_Task item_
A verbatim copy of the listing is what is needed, minus any pictures.

****

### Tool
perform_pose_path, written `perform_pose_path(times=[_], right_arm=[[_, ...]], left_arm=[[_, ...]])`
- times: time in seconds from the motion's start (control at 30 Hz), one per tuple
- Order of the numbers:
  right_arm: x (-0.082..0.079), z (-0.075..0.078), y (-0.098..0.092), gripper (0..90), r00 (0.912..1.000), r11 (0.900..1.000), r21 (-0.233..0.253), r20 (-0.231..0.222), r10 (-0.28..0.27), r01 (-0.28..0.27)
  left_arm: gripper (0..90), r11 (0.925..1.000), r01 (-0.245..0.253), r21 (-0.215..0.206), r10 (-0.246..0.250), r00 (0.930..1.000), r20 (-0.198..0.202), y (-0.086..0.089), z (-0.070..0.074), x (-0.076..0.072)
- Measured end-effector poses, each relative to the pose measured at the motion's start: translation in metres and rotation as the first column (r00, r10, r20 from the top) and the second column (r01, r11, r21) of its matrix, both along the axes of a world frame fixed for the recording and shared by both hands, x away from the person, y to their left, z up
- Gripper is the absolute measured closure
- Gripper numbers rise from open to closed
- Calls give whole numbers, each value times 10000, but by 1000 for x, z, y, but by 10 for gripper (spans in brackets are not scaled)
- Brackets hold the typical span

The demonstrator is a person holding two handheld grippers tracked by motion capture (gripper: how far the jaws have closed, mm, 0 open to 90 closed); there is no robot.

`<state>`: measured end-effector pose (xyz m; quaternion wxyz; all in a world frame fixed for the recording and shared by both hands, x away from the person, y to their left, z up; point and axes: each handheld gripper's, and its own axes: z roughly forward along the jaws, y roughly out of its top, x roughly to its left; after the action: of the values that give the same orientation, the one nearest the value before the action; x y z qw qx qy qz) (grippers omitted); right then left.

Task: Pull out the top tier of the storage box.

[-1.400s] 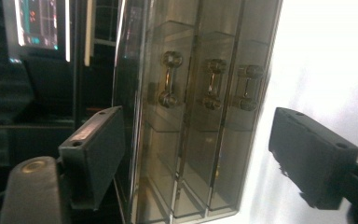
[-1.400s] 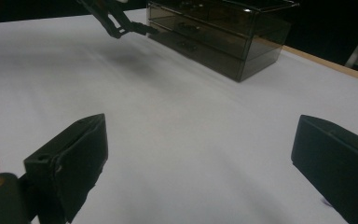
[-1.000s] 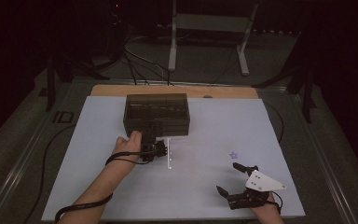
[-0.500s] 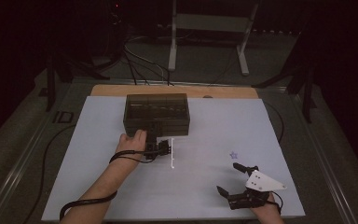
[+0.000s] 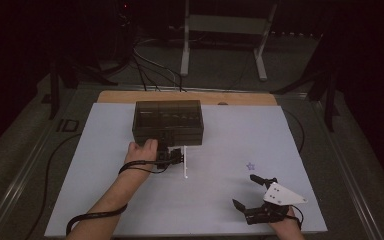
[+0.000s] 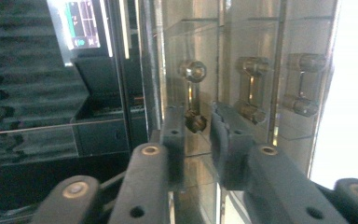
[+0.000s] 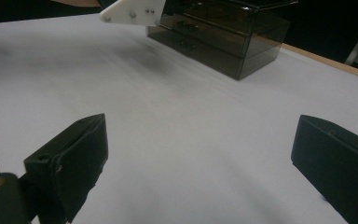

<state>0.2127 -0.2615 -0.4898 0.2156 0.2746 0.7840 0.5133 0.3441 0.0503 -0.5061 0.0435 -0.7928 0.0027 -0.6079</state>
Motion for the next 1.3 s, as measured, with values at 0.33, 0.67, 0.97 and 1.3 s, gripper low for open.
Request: perform_pose_path(times=[0.33,0.67,0.97,1.3], right_arm=[[0,0,0,58,10000,10000,-2,15,-18,18],[0,1,-1,58,9999,10000,61,77,-71,71],[0,2,-2,58,9999,9999,96,78,-88,88],[0,2,-1,57,10000,10000,81,70,-31,31]], left_arm=[[813,9996,-80,267,80,10000,6,-2,0,-1],[819,9995,88,318,-92,9999,130,-1,0,-8],[819,9986,233,483,-243,9995,191,0,-1,-21],[818,9981,369,496,-385,9987,318,0,-4,-34]])
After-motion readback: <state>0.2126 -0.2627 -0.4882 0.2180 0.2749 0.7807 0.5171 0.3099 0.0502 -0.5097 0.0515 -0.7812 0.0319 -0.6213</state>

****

_Your solution_
### Tool
perform_pose_path, written `perform_pose_path(times=[_], right_arm=[[_, ...]], left_arm=[[_, ...]])`
- times: time in seconds from the motion's start (control at 30 Hz), one per tuple
- Order of the numbers:
  right_arm: x (-0.082..0.079), z (-0.075..0.078), y (-0.098..0.092), gripper (0..90), r00 (0.912..1.000), r11 (0.900..1.000), r21 (-0.233..0.253), r20 (-0.231..0.222), r10 (-0.28..0.27), r01 (-0.28..0.27)
  left_arm: gripper (0..90), r11 (0.925..1.000), r01 (-0.245..0.253), r21 (-0.215..0.206), r10 (-0.246..0.250), r00 (0.930..1.000), r20 (-0.198..0.202), y (-0.086..0.089), z (-0.070..0.074), x (-0.076..0.072)
- Measured end-effector poses, each relative to the pose measured at the motion's start: translation in metres and rotation as the first column (r00, r10, r20 from the top) and the second column (r01, r11, r21) of its matrix, both along the axes of a world frame fixed for the recording and shared by both hands, x away from the person, y to their left, z up
- Gripper is the absolute measured closure
- Gripper numbers rise from open to closed
- Calls give whole numbers, each value times 10000, but by 1000 for x, z, y, but by 10 for gripper (spans in brackets are not scaled)
- Brackets hold the typical span

The demonstrator is a person holding two handheld grippers tracked by motion capture (gripper: how far the jaws have closed, mm, 0 open to 90 closed); there is no robot.

`<state>`: measured end-effector pose (xyz m; quaternion wxyz; all in a world frame fixed for the recording and shared by both hands, x away from the person, y to their left, z up; point and axes: each handheld gripper's, and its own axes: z roughly forward along the jaws, y roughly out of its top, x roughly to its left; after the action: of the values that give the same orientation, the one nearest the value before the action; x y z qw qx qy qz) (grippers omitted); right then left.

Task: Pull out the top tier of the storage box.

[-1.400s] 
[-1.400s] 
[-1.000s] 
[-0.500s] 
[+0.000s] 
[+0.000s] 
[+0.000s] 

<state>0.2127 -0.2615 -0.4898 0.2156 0.2746 0.7840 0.5133 0.3441 0.0503 -0.5061 0.0435 -0.7928 0.0027 -0.6079</state>
Motion for the next 1.3 s, as measured, with values at 0.33, 0.67, 0.97 and 1.3 s, gripper low for open.
Request: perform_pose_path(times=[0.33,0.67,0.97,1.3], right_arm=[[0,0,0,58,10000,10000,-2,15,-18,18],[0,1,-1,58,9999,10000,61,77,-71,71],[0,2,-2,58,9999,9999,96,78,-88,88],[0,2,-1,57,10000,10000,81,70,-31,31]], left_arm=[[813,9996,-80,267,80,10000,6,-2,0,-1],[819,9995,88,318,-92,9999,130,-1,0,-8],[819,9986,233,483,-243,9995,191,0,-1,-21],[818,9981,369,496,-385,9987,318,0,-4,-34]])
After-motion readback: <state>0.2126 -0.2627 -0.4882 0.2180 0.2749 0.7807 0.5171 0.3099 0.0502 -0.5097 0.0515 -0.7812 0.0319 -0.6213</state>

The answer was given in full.